La stessa etichetta di fascismo va usata con giudizio. Non perché sia una minaccia inesistente (come sostenevano benpensanti liberali e esponenti del centrosinistra, specie PD, quando se ne parlava negli anni pre governo Meloni), bensì proprio perché è una minaccia che in parte si sta già traducendo in atto.
A questo proposito, va segnalato uno degli equivoci più stranianti di questo periodo, fonte di dissidi all’interno di quello che dovrebbe essere l’ambito della sinistra sociale, politica e culturale.
Anche in questo caso, il problema nasce nell’applicazione, strumentale o ingenua a seconda dei casi, di quadri interpretativi sostanzialmente a-storici, quasi metafisici. L’anti-americanismo e l’ostilità retorica verso la NATO, l’incomprensione delle dinamiche storiche degli ultimi cinquant’anni, una certa mal riposta nostalgia verso l’URSS e altre fallacie logiche e concettuali conducono molte persone e interi gruppi verso pericolosi avvicinamenti alla destra estrema, rossobruna o fascista tout court.
L’abbiamo visto nel caso della guerra in Ucraina, così come in precedenza a proposito del conflitto siriano e in altre circostanze ancora. Fino ad arrivare al cortocircuito del tifo per Putin e al contempo per Hamas e persino per Trump. Cortocircuito speculare a quello dei conservatori, dei “liberali” e dei sacerdoti della supremazia dell’Occidente (tutti sinceri democratici) che tifano per il proseguimento della guerra in Ucraina (più che per l’Ucraina), in funzione anti-russa, e per Israele, in quanto propaggine “occidentale” (quindi giusta e civile) nell’ostile Medio Oriente (o Asia Mediterranea, sarebbe meglio dire).
Intanto il mondo va per conto suo e la prosopopea della civiltà europea, nelle sue varie diramazioni, suona sempre più ridicola, a fronte dei propri fallimenti, delle proprie ipocrisie e del crescente peso delle altre civilizzazioni umane. Che non sono necessariamente più ignobili o illegittime della nostra.
Al contempo, sarebbe auspicabile che la presunta superiorità “occidentale” venisse dimostrata nei fatti, promuovendo e realizzando ciò che nelle retoriche dominanti la giustifica: democrazia, inclusività, diritti, dialogo interculturale, solidarietà internazionale, impegno ambientale, ecc. Ma è proprio su questo fronte che l’Occidente ha fallito storicamente.
L’equivoco drammatico su questo punto, in una parte consistente delle sinistre europee (di cultura europea), è non vedere che il superamento dialettico di questo impasse non può avvenire rifiutando la civiltà europea tout court.

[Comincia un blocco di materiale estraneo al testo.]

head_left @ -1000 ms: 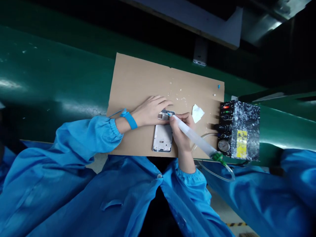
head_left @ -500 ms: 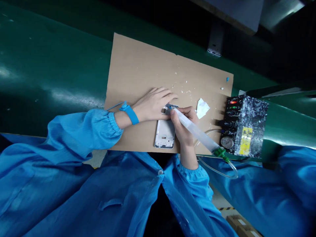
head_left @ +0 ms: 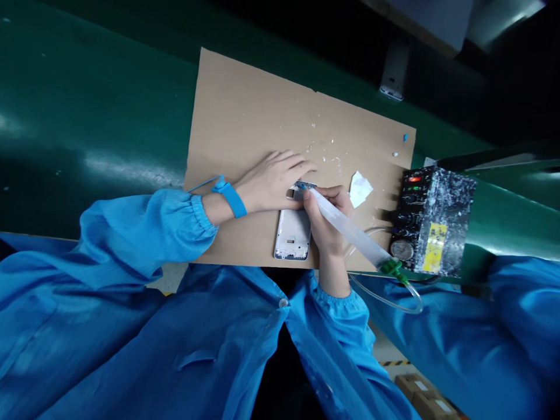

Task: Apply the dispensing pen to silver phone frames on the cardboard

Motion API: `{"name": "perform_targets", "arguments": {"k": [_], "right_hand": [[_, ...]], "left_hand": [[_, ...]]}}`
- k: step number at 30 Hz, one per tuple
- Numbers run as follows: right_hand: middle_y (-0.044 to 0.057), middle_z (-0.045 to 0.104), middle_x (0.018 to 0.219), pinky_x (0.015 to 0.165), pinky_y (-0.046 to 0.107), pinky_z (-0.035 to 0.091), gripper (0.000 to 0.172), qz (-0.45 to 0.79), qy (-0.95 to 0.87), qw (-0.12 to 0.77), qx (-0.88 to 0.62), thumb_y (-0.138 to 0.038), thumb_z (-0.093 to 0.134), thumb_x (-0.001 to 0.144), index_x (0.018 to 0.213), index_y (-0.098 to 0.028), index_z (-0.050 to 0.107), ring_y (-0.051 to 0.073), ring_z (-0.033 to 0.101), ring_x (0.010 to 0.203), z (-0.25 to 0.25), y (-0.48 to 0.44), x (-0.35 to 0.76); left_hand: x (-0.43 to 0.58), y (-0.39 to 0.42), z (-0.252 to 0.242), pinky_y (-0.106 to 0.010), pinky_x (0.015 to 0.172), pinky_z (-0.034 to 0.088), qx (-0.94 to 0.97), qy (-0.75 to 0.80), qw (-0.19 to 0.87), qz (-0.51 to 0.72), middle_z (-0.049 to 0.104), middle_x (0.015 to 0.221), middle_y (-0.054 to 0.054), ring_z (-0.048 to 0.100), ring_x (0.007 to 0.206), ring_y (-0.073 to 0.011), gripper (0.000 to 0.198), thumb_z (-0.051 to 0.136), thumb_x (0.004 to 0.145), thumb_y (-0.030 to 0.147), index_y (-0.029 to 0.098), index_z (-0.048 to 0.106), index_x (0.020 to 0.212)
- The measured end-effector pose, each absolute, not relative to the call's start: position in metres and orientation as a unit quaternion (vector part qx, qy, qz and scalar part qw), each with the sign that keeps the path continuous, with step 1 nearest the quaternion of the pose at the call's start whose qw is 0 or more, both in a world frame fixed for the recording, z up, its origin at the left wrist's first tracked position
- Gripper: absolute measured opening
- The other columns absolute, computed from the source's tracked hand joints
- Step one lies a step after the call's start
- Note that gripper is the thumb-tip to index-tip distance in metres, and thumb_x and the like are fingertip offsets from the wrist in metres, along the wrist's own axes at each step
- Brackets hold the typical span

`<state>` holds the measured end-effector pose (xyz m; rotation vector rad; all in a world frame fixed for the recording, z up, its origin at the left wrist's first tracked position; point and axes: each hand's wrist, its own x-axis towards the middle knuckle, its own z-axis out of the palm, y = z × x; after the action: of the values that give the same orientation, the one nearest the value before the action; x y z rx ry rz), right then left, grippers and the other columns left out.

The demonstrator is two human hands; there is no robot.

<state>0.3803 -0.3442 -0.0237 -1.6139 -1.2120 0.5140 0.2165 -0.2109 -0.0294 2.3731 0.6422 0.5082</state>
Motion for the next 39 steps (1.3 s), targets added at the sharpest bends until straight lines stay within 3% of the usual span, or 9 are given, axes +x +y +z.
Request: {"name": "perform_targets", "arguments": {"k": [11,19,39], "right_hand": [[0.002,0.076,0.094,0.070,0.032,0.061,0.029,0.204,-0.510,0.519,-0.655,-0.050,0.088,0.107,0.103,-0.026,0.072,0.020,0.073,0.079,-0.0266,-0.3428,0.3808],[0.003,0.076,0.091,0.067,0.033,0.062,0.040,0.191,-0.502,0.496,-0.682,-0.061,0.084,0.105,0.100,-0.024,0.071,0.021,0.072,0.076,-0.0249,-0.3421,0.3806],[0.003,0.075,0.090,0.066,0.033,0.060,0.038,0.197,-0.498,0.503,-0.678,-0.059,0.085,0.105,0.098,-0.024,0.070,0.020,0.071,0.076,-0.0242,-0.3408,0.3810]], "left_hand": [[0.2166,-0.2100,-0.0317,-0.051,0.114,0.048,0.899,0.242,0.311,0.191,0.074,0.141,-0.015,0.064,0.135,-0.0377,0.059,0.080,0.097,0.044,0.020,0.067,0.149],[0.2167,-0.2099,-0.0326,-0.050,0.112,0.048,0.896,0.243,0.316,0.195,0.074,0.137,-0.014,0.064,0.133,-0.0375,0.059,0.079,0.098,0.047,0.021,0.068,0.149],[0.2165,-0.2101,-0.0311,-0.050,0.113,0.049,0.896,0.241,0.314,0.203,0.076,0.131,-0.013,0.065,0.133,-0.0369,0.058,0.080,0.099,0.046,0.020,0.068,0.149]]}}
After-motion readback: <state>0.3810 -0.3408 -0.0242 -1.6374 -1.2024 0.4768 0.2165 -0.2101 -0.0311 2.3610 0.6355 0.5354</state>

Auspicare la distruzione dell’egemonia USA sulla civiltà europea e sull’intero pianeta può essere una prospettiva sana e condivisibile, a patto che non sia a qualsiasi prezzo. Senza considerare che del resto del mondo, perlopiù, gli ossessionati dalla geopolitica sanno davvero poco o nulla. E non hanno nemmeno tanta voglia di saperne di più.
La civiltà europea, compresa la sua propaggine nordamericana, ha avuto successo tramite le sue due facce: secoli di conquiste politiche e civili all’interno (a prezzo di guerre e tragedie immani, va detto) e colonialismo, imperialismo e razzismo sistemico verso l’esterno. Il tutto condito dall’imposizione globale del modello economico capitalista, con la sua potentissima dotazione ideologica.
La forza egemonica delle classi ricche europee si è fondata sulla supremazia tecnologica e militare e sulla (falsa) buona coscienza delle proprie intenzioni. Fin dalle crociate gli europei hanno dato per scontato di avere il diritto di conquistare terre altrui e asservirle ai propri interessi e alla propria civilizzazione. Quando il mondo si è improvvisamente ingrandito, questo modello è stato espanso su scala planetaria, salvo poi sostituire al proselitismo cristiano quello capitalista. La stessa “democrazia” è diventata ad un certo punto un vessillo ideologico dietro cui commettere le peggiori nefandezze.
Unico intoppo in questo processo plurisecolare è stato, per una strana ma direi prevedibile contorsione interna dell’apparato ideologico europeo, l’avvento sulla scena della critica alla civiltà europea stessa e ai suoi fondamenti ideologici. Non a caso di parla di Marx, Nietzsche e Freud come dei tre grandi smascheratori. Ci aggiungerei Gramsci e qua e là qualche altro nome, comprese le grandi costruzioni teoriche della scienza contemporanea, specie la relatività, la meccanica quantistica e i teoremi di incompletezza di Gödel. Nell’insieme, la cultura europea ha elaborato dentro se stessa la propria dissacrazione.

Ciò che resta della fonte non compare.